Sebagaimana yang tertulis dalam buku sejarah yang diajarkan di semua tingkatan sekolah, kemerdekaan negara kita diperoleh dengan cara merebut. Narasi ini sebenarnya hanyalah dongeng semata, karena tidak didasarkan pada fakta sosial yang menyertainya. Bagaimana mungkin kemerdekaan NKRI diperoleh dengan cara merebut, padahal Belanda sudah meninggalkan Indonesia 3,5 tahun sebelumnya? Sementara itu, kehadiran Jepang di bumi Nusantara justru disambut oleh orang tua kita sebagai saudara tua, bahkan mereka dibantu oleh anak-anak muda bangsa yang dijadikan “Romusha” (kerja paksa) dan tenaga bantuan operasional militer lainnya.
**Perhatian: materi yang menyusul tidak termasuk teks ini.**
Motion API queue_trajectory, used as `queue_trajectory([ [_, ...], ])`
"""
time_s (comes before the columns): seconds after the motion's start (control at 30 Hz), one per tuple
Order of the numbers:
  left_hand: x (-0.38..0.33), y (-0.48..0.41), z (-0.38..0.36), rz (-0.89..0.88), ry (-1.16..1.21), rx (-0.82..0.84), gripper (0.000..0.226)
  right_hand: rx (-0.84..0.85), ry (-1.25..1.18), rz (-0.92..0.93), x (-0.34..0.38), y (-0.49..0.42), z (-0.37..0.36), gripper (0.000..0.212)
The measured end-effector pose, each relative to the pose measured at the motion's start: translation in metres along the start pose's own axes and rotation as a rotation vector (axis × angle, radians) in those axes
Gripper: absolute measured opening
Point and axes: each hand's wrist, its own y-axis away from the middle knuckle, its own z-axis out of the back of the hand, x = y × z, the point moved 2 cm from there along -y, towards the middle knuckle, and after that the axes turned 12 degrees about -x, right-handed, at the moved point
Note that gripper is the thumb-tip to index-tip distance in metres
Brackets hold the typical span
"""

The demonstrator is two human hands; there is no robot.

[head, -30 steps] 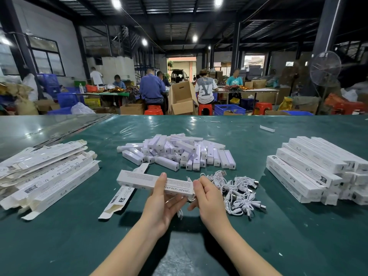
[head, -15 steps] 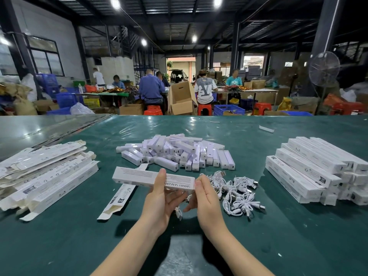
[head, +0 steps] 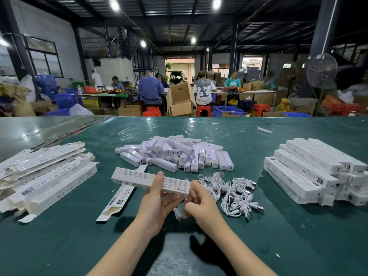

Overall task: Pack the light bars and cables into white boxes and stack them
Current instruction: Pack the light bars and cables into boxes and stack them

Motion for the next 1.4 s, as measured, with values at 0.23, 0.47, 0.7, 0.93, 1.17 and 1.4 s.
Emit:
queue_trajectory([
  [0.23, -0.004, -0.001, 0.003, -0.004, -0.046, 0.003, 0.031, -0.085, 0.322, 0.260, 0.011, -0.008, 0.013, 0.035],
  [0.47, -0.010, 0.001, -0.004, -0.063, -0.174, 0.068, 0.039, -0.322, 0.548, 0.436, 0.023, -0.020, 0.032, 0.013],
  [0.7, -0.008, -0.002, 0.002, -0.002, -0.267, 0.062, 0.025, -0.986, 0.527, 0.329, 0.021, -0.037, 0.118, 0.009],
  [0.93, -0.008, 0.002, 0.002, 0.032, -0.268, 0.059, 0.022, -1.225, 0.580, 0.020, 0.007, -0.034, 0.172, 0.026],
  [1.17, -0.013, -0.001, 0.005, -0.037, -0.325, 0.048, 0.015, -1.171, 0.665, -0.020, 0.011, -0.033, 0.147, 0.037],
  [1.4, -0.026, -0.008, 0.024, -0.726, -1.085, -0.152, 0.021, -0.910, 0.849, 0.157, 0.000, -0.035, 0.117, 0.027],
])
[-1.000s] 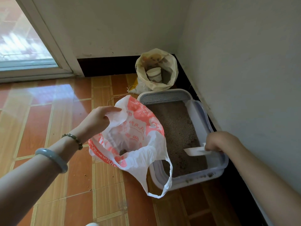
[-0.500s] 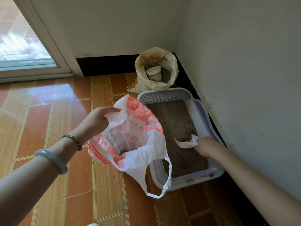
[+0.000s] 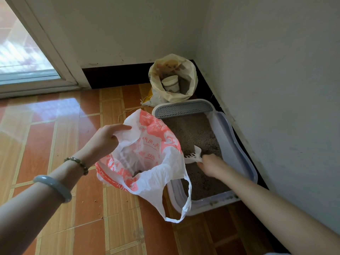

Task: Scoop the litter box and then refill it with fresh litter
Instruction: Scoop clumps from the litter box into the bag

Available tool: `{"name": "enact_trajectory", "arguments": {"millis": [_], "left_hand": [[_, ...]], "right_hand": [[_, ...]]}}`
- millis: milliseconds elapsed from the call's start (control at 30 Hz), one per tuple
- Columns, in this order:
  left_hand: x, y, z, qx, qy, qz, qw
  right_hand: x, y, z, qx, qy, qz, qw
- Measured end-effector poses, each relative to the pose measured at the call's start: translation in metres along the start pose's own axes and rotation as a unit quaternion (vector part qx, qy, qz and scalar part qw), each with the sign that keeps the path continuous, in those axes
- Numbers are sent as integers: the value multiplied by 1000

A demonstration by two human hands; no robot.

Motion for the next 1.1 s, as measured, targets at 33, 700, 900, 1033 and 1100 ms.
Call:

Memang benar, para pendiri bangsa, baik yang kooperatif maupun yang tidak dengan Belanda, telah berjuang menumbuhkan rasa kebangsaan yang satu dan melahirkan kehendak bersama untuk membentuk pemerintahan yang diurus oleh bangsa sendiri melalui keberadaan sebuah negara.

Merujuk pada teori kontrak sosial berdirinya negara yang dikenalkan oleh John Locke dan Thomas Hobbes pada abad ke-17, maka rumusan sejarah yang benar dan valid secara keilmuan serta sesuai fakta sosial pada saat itu adalah dengan menempatkan Proklamasi Kemerdekaan 17 Agustus 1945 sebagai “kontrak sosial” berdirinya NKRI. Kebenaran paham ini dapat dibuktikan dengan bangkitnya perlawanan rakyat Surabaya dan sekitarnya ketika tentara sekutu mendarat di Surabaya untuk melucuti bala tentara Jepang sekaligus mengantar NICA (PNS Pemerintahan Belanda), yang kemudian diikuti perlawanan secara menyeluruh di semua wilayah NKRI terhadap Belanda.

Perubahan Paham yang Mendasar

Perubahan paham ini sangat mendasar agar ke depan rakyat diposisikan sebagai pemilik “saham” atas NKRI, dan tidak lagi diposisikan sebagai penumpang atas negeri yang didirikan oleh sekelompok pejuang yang berhasil merebut kemerdekaan NKRI. Dampak ikutan dari perubahan paham ini juga sejalan dengan tuntutan norma dasar demokrasi, di mana rakyat bertanggung jawab atas keberadaan negara, salah satunya diwujudkan dalam bentuk kewajiban membayar pajak dan retribusi untuk membiayai negara, termasuk menghidupi para penyelenggara negaranya.

Penyelenggara Negara adalah Pelayan Rakyat

Dalam negara demokrasi manapun, kaidah universal menempatkan semua penyelenggara negara, dengan pangkat dan jabatan apapun, termasuk anggota TNI dan Polri, sebagai pelayan rakyat. Mereka menerima penghasilan dari uang rakyat dan harus memposisikan diri sebagai pelayan rakyat. Di sisi lain, karena rakyat yang membiayai operasional negara, termasuk menghidupi para penyelenggara negara beserta keluarganya melalui pajak dan berbagai retribusi, maka rakyat harus diposisikan sebagai majikan.